As of March 15, Israel has administered more than 100 doses per 100 people, compared to 38 in the United Kingdom, 36 in Chile, 32 in the United States, and 11 in the European Union — and those numbers are rising fast. The rates are relatively lower in Asia and the Pacific, but these countries already largely contained the virus without mass vaccination programs, and their economies have since experienced a rapid recovery.

Meanwhile, lower-income countries on several continents are falling behind, pointing to the need for a more ambitious international effort to provide them with vaccines. As many have noted recently, in our interconnected world, no one is safe until everyone is safe.

Assuming that vaccination continues to pick up globally, the most likely scenario for the economy is a rapid recovery in the second half of this year and into 2022. We should see a partial but sharp reversal of the K-shaped growth patterns that have emerged in pandemic-hit economies.

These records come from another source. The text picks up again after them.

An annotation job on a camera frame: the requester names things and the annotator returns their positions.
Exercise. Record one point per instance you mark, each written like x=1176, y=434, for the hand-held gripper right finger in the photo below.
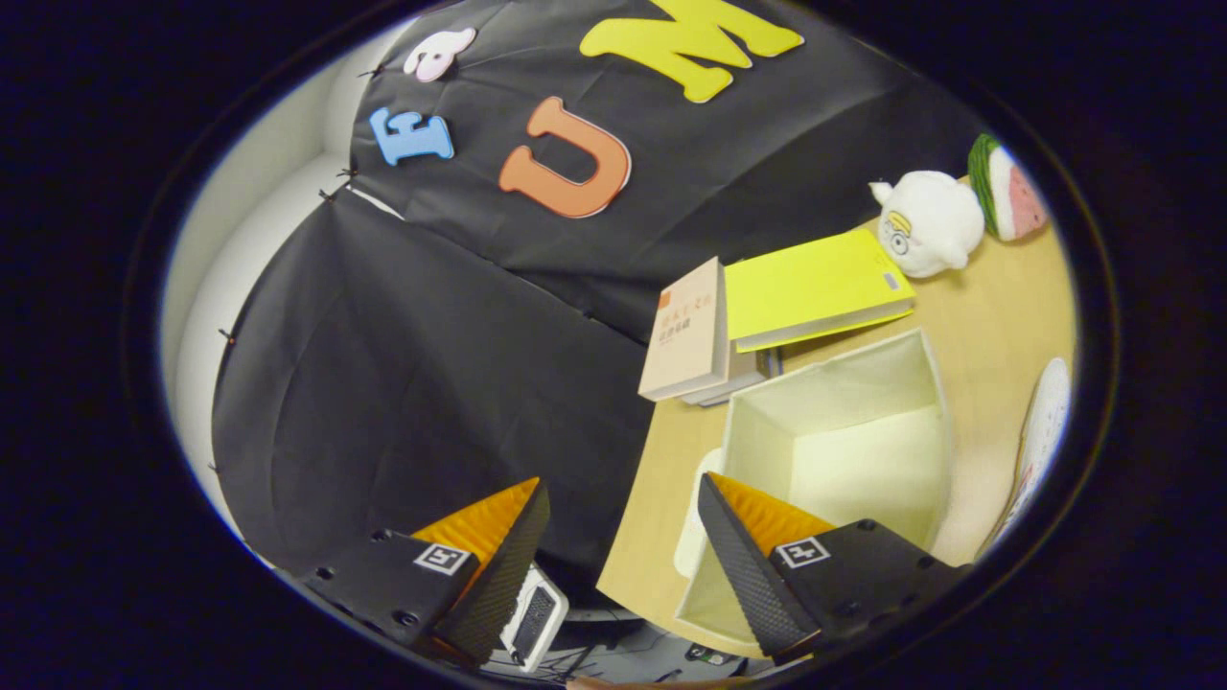
x=752, y=585

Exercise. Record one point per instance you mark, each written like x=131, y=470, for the yellow book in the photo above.
x=815, y=287

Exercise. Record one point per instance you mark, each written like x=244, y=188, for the beige book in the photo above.
x=685, y=335

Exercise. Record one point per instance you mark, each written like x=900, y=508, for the white device with dark grille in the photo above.
x=537, y=623

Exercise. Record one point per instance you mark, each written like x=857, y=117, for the white plush toy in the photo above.
x=935, y=225

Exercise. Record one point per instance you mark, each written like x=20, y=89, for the watermelon slice plush toy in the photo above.
x=1011, y=192

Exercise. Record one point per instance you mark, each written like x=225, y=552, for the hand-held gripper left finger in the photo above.
x=503, y=585

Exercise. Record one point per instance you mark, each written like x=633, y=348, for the pale green fabric storage box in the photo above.
x=853, y=450

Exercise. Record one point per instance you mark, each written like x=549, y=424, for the white striped canvas shoe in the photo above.
x=1045, y=422

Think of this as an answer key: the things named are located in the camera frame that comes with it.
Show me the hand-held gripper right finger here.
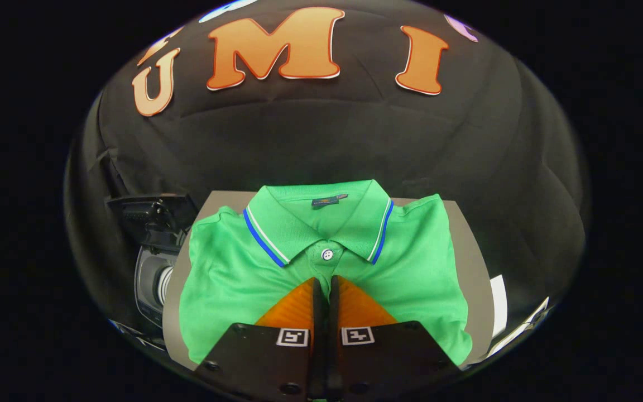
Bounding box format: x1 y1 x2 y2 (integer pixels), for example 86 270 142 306
330 275 463 402

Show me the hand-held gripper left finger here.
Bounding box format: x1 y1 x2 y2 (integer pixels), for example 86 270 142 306
193 277 323 402

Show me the green polo shirt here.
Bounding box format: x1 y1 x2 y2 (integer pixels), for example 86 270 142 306
178 179 474 372

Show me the dark grey washing machine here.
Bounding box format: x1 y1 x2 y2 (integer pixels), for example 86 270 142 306
132 246 191 336

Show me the dark transparent washing machine lid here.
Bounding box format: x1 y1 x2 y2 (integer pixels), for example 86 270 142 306
107 193 199 252

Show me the white board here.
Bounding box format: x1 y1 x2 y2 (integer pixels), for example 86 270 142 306
489 274 509 338

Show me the white panel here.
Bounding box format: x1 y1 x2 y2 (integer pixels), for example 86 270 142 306
483 296 551 358

Specifically, growth in high-flying digital and digitally enabled sectors will subside, but not dramatically, because the forced adoption of their services will be tempered by the resumption of in-person activities. At the same time, the sectors that were partly or completely shut down will revive. Major service sectors like retail, hospitality, entertainment, sports, and travel will reopen for an eager public. Industries such as cruise lines will probably institute their own version of a vaccination certificate, with sales rebounding once customers are confident about safety.

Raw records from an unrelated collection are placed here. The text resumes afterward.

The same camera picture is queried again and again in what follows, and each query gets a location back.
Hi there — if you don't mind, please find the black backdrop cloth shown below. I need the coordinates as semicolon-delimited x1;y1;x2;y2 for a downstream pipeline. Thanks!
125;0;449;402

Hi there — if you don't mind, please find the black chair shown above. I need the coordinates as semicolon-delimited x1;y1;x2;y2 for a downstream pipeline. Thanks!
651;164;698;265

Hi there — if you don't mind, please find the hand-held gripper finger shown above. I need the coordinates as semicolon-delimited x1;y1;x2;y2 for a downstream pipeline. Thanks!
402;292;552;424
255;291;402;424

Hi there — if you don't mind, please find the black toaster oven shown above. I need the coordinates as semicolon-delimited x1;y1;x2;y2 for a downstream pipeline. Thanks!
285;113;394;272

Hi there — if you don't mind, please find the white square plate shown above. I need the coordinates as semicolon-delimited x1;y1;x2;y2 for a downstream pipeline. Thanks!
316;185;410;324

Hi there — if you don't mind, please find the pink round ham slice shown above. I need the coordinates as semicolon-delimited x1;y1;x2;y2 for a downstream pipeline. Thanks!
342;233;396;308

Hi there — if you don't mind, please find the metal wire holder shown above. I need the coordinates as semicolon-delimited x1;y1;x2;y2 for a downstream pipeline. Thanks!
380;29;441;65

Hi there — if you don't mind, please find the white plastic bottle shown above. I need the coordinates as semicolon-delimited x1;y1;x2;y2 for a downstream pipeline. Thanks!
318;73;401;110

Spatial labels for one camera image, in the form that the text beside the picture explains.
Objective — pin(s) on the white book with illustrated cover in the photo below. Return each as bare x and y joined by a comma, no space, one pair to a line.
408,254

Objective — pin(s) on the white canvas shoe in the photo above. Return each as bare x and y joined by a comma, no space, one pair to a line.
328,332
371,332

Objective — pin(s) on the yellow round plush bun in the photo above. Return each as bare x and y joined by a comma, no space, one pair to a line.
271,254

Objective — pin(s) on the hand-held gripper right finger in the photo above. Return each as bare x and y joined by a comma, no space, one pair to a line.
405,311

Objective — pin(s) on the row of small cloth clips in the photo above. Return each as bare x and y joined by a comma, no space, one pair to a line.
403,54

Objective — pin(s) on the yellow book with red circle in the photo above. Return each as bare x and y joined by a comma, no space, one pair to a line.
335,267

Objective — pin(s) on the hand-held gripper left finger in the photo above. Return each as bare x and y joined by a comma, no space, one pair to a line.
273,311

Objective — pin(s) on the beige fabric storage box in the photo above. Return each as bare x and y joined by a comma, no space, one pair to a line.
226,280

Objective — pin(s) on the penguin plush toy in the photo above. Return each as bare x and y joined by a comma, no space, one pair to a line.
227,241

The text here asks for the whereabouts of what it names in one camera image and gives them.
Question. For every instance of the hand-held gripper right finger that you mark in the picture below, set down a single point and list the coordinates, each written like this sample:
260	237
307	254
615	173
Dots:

All told, this return to previously closed consumption patterns, turbocharged by pent-up demand, will produce a burst of growth in depressed sectors, leading to improved economic performance overall. Unemployment will almost certainly fall, even if permanent changes in living and work patterns reduce employment in some areas. (For example, hybrid work models that lock in pandemic-era remote workplaces may reduce demand for restaurants in city centres)

To be sure, while massive government programs have buffered the economic shock of the pandemic, hard-hit sectors have nonetheless faced significant losses. Between these transitory reductions on the supply side and the predictable surge in demand, a temporary bout of inflation is possible and perhaps likely. But that is no cause for great concern.

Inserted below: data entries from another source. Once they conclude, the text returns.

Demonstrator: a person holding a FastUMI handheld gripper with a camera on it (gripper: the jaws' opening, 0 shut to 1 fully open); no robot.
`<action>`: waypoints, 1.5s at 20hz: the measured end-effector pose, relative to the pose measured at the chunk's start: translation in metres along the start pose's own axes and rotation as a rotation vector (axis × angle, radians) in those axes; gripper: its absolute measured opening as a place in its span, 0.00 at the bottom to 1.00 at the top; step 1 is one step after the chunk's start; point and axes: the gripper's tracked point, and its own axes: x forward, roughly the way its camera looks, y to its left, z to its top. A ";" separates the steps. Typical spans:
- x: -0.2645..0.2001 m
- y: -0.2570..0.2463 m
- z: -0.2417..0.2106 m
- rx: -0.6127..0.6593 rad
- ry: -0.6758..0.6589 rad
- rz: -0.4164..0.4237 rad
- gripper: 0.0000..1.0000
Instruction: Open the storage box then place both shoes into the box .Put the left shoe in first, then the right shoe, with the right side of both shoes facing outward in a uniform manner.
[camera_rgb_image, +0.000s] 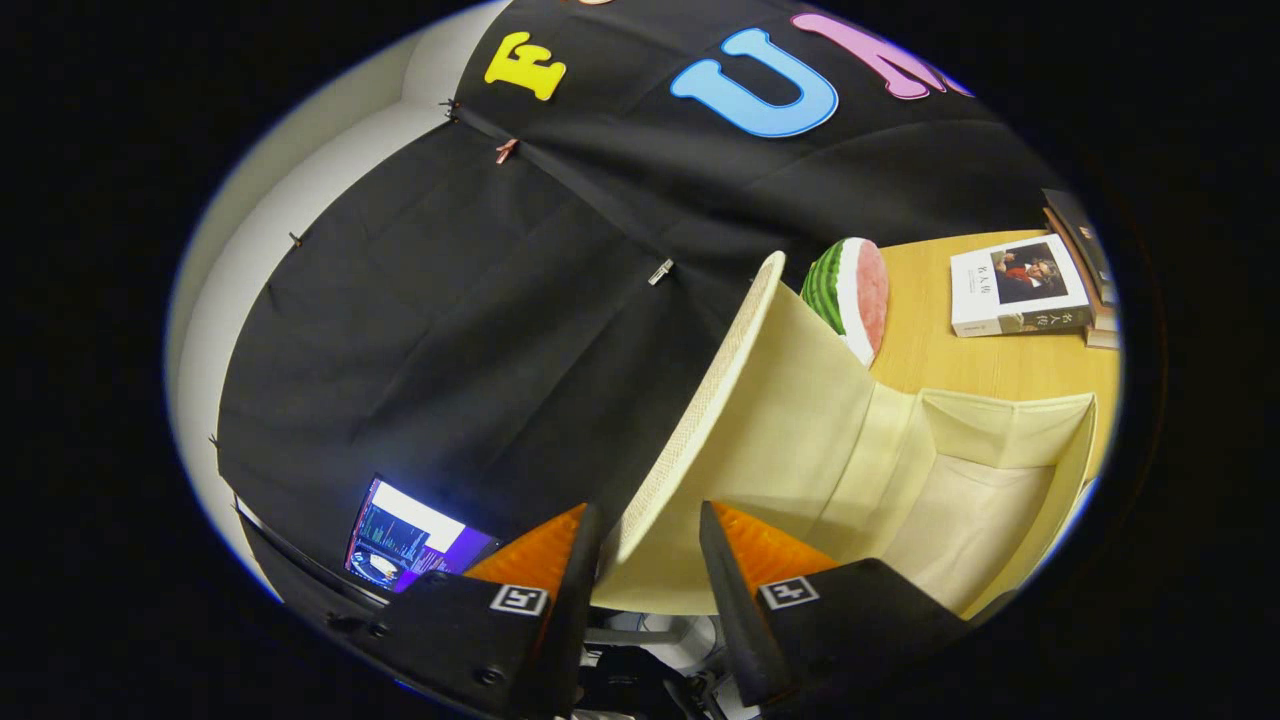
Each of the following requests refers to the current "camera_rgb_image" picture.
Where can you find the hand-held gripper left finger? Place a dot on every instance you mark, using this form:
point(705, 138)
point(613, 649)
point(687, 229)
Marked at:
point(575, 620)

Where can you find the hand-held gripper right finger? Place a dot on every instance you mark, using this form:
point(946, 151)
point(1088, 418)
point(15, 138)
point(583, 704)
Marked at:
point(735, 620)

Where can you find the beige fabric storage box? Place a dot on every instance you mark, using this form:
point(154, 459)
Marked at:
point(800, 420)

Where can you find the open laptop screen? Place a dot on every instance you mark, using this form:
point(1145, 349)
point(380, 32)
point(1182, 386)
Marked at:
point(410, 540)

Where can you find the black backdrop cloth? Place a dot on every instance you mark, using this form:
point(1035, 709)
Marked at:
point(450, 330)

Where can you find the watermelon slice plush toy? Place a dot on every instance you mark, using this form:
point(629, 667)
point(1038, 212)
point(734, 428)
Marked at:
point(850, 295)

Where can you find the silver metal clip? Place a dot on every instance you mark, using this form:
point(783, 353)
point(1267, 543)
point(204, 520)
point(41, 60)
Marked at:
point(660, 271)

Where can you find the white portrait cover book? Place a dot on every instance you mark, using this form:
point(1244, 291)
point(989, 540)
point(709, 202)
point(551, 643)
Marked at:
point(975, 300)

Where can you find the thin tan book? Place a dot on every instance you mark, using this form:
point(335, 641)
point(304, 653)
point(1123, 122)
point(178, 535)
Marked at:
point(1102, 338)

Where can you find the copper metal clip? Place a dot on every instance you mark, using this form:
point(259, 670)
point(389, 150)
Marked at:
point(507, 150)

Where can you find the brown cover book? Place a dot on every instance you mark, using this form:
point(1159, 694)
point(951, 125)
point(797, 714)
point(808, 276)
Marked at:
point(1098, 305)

Financial markets are already anticipating these trends. After struggling before the pandemic and being hammered in the early stages of the contraction, many value stocks are staging a comeback. Growth stocks in the digital sector, meanwhile, have experienced a small correction. But this, too, should be temporary. While value stocks will continue to hover above their previous doldrums, digital growth stocks will benefit from the powerful long-term trend toward incremental value creation via intangible assets.

One matter of considerable importance is international travel. Businesses can function on digital platforms for a while, but eventually in-person contact will become essential. Moreover, many economies are heavily dependent on travel and especially tourism, which accounts for 10-11% of GDP in Spain and Italy and as much as 18% of GDP in Greece (and probably more if one counts multipliers).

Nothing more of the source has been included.